For Monumenta, Christian Boltanski created a work in sound and vision titled “Personnes” – meaning both “people” and “nobodies”. Personnes is a “social, religious and humanistic exploration of life, memory and the irreductible individuality of each and every human existence – together with the presence of death, the dehumanisation of the body, chance and destiny. Conceived as a work in sound and vision, Personnes takes up a new theme in Boltanski’s work, building on his earlier explorations of the limits of human existence and the vital dimension of memory : the question of fate, and the ineluctability of death.

 Cumming describes the effect of walking past all these clothes scattered in between these metal posts and the fact they seem like memorials to the missing and how moving is this experience.  There is also a recording of many many heartbeats.  To one side there is a huge pile of clothes with a metal grabber that descends, picks up a handful of garments lifts them high and then releases them to fall back down again.  My understanding is that the clothes and human possessions have come from as and where, no particular source. 

 

This work is close to some of the ideas I have been thinking about.. the traces we leave, is there a difference that is because I was.  I will probably come back to this post about Boltanki’s Personnes in a wee while but at present I find myself irritated by it.  I have a very strong image in my mind of visiting the WW2 war cemetery in Singapore, with the lines and lines of graves and huge marble slabs about 10′ high with thousands of names of real people killed.  And at the moment the television and newspapers are full of heart rending scenes of real people dying or dead in Haiti.  It seems a bad time to be making a piece about fictitious missing people.   

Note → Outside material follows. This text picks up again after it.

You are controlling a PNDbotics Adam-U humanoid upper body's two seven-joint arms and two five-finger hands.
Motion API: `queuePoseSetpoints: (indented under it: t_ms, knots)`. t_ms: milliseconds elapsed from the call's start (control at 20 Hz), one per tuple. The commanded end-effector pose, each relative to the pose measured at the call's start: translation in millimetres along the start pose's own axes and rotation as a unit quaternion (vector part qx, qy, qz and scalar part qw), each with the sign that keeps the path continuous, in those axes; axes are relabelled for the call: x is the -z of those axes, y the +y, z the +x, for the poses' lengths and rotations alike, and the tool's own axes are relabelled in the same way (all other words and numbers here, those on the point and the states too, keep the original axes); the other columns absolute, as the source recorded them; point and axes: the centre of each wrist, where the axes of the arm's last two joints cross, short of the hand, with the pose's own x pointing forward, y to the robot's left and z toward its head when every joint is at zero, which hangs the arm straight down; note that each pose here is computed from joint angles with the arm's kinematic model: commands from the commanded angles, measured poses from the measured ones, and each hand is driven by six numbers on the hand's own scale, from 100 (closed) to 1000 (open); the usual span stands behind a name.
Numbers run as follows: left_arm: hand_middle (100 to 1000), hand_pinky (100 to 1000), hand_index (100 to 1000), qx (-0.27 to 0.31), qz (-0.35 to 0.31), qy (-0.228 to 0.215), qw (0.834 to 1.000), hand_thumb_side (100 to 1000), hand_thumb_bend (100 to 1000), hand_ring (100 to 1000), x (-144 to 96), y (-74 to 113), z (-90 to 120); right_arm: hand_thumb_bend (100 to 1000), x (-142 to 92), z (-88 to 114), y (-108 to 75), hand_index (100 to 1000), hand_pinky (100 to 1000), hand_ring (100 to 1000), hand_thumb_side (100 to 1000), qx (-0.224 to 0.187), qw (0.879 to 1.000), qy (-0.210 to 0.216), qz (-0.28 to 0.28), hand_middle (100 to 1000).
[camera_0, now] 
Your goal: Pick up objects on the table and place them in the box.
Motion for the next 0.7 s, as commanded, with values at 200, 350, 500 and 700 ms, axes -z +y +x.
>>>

I will come back to this post at a better time.





Haiti

13 01 2010

.. .and wanting respond to the news of the terrible earthquake.  I have never been to Haiti, but have been to Puerto Plata, just over the border in Dominican Republic, where the people I met were kind and friendly and also very poor.  The news is full of images of a devastated people searching for their lost relatives and trying to dig people and bodies out from under the rubble and ruined homes and lives.   Snowy Sussex seems like a different planet, but actually we are less than 9 hours by plane, the same time it would take to drive back to Edinburgh.

 





The marks we make

9 01 2010

Just thinking about the marks we make.. shadows..for which we must be present.. the sun is so low at this time of year it catches us having breakfast..

and indentations..for which we need to have been present once..

 and they remain afterwards… In this context the phrase carbon footprint leaves me feeling more than a little uncomfortable.. given its enormity.